● Exercise objective
Without including any pictures, copy every line below exactly.

● Dataset section
◇ ◇ ◇

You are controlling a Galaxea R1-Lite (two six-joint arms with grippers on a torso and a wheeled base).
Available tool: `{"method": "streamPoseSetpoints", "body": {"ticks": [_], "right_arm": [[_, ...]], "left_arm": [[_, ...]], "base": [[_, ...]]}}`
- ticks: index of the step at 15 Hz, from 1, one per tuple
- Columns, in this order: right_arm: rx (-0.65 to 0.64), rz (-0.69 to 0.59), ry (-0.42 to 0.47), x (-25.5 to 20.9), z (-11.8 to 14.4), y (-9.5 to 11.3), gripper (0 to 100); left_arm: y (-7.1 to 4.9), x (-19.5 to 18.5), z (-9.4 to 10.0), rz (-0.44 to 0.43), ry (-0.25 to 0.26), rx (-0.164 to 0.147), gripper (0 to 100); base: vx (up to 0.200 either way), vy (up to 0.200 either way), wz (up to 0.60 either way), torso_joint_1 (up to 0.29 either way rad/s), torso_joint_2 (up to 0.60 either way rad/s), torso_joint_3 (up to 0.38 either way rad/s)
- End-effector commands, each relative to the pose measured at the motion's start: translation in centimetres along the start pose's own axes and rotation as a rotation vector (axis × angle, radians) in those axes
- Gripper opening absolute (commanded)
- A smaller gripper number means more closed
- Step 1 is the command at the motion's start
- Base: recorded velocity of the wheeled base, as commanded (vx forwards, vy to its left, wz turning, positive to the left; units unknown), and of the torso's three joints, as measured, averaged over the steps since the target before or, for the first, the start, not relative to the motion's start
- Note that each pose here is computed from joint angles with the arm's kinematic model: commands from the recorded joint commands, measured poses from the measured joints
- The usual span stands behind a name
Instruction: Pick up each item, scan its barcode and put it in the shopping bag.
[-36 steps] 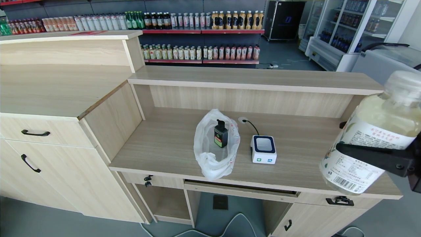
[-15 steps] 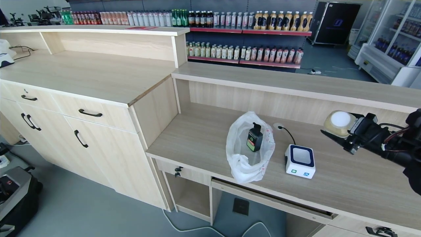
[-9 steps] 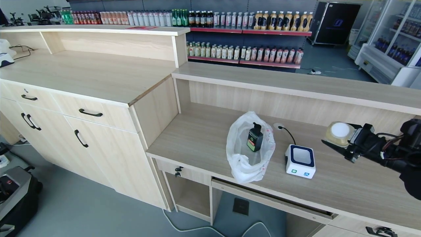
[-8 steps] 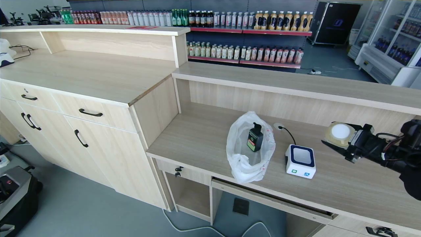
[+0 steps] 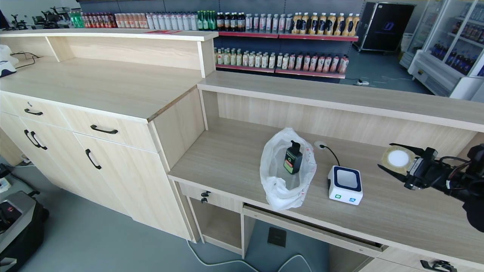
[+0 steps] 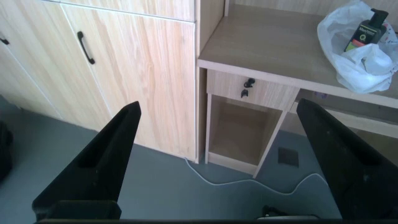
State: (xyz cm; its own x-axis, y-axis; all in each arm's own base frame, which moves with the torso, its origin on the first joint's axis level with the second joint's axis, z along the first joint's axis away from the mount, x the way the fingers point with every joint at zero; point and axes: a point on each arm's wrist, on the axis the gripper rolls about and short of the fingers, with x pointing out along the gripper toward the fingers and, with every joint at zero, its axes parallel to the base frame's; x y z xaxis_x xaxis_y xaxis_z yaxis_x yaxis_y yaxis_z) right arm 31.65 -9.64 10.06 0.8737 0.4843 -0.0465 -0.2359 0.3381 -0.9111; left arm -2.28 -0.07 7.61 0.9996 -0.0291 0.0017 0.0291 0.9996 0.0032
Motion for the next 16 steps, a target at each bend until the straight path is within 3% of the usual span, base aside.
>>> {"method": "streamPoseSetpoints", "body": {"ticks": [1,16], "right_arm": [[0.013,0.007,0.014,-0.2,-0.8,0.4,0],[0.026,0.043,0.002,2.3,-3.1,2.3,0]], "left_arm": [[0.0,0.0,0.0,0.000,0.000,0.000,100],[0.0,0.0,0.0,0.000,0.000,0.000,100]], "base": [[0.000,0.000,0.00,0.000,0.00,0.000],[0.000,0.000,0.00,0.000,0.00,0.000]]}}
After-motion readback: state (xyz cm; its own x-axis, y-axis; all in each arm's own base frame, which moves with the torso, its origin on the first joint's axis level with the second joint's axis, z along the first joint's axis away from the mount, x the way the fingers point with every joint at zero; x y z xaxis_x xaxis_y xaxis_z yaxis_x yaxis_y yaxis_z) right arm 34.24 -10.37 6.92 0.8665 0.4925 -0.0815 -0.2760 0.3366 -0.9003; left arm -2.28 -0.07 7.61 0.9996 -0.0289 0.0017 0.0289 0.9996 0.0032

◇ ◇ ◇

● Result of this task
You are controlling a Galaxea R1-Lite (two six-joint arms with grippers on a torso and a wheeled base).
Available tool: `{"method": "streamPoseSetpoints", "body": {"ticks": [_], "right_arm": [[_, ...]], "left_arm": [[_, ...]], "base": [[_, ...]]}}`
- ticks: index of the step at 15 Hz, from 1, one per tuple
- Columns, in this order: right_arm: rx (-0.65 to 0.64), rz (-0.69 to 0.59), ry (-0.42 to 0.47), x (-25.5 to 20.9), z (-11.8 to 14.4), y (-9.5 to 11.3), gripper (0 to 100); left_arm: y (-7.1 to 4.9), x (-19.5 to 18.5), z (-9.4 to 10.0), rz (-0.44 to 0.43), ry (-0.25 to 0.26), rx (-0.164 to 0.147), gripper (0 to 100); base: vx (up to 0.200 either way), vy (up to 0.200 either way), wz (up to 0.60 either way), torso_joint_1 (up to 0.29 either way rad/s), torso_joint_2 (up to 0.60 either way rad/s), torso_joint_3 (up to 0.38 either way rad/s)
- End-effector commands, each relative to the pose measured at the motion's start: translation in centimetres along the start pose's own axes and rotation as a rotation vector (axis × angle, radians) in those axes
- Gripper opening absolute (commanded)
- A smaller gripper number means more closed
- Step 1 is the command at the motion's start
- Base: recorded velocity of the wheeled base, as commanded (vx forwards, vy to its left, wz turning, positive to the left; units unknown), and of the torso's three joints, as measured, averaged over the steps since the target before or, for the first, the start, not relative to the motion's start
- Note that each pose here is computed from joint angles with the arm's kinematic model: commands from the recorded joint commands, measured poses from the measured joints
- The usual span stands behind a name
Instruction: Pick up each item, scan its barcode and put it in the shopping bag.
[-36 steps] 
[-15 steps] 
[-9 steps] 
[-8 steps] 
[+0 steps] 
[+0 steps] 
State: (xyz cm; its own x-axis, y-axis; all in each arm's own base frame, which moves with the torso, its origin on the first joint's axis level with the second joint's axis, z along the first joint's axis away from the mount, x the way the fingers point with every joint at zero; point and axes: a point on each arm's wrist, on the axis the gripper rolls about and short of the fingers, with x pointing out along the gripper toward the fingers and, with every joint at zero, its axes parallel to the base frame's; x y z xaxis_x xaxis_y xaxis_z yaxis_x yaxis_y yaxis_z) right arm 31.65 -9.64 10.06 0.8737 0.4843 -0.0465 -0.2359 0.3381 -0.9111; left arm -2.28 -0.07 7.61 0.9996 -0.0291 0.0017 0.0291 0.9996 0.0032
Motion for the next 16 steps, a target at each bend until the straight path is within 3% of the usual span, base aside.
>>> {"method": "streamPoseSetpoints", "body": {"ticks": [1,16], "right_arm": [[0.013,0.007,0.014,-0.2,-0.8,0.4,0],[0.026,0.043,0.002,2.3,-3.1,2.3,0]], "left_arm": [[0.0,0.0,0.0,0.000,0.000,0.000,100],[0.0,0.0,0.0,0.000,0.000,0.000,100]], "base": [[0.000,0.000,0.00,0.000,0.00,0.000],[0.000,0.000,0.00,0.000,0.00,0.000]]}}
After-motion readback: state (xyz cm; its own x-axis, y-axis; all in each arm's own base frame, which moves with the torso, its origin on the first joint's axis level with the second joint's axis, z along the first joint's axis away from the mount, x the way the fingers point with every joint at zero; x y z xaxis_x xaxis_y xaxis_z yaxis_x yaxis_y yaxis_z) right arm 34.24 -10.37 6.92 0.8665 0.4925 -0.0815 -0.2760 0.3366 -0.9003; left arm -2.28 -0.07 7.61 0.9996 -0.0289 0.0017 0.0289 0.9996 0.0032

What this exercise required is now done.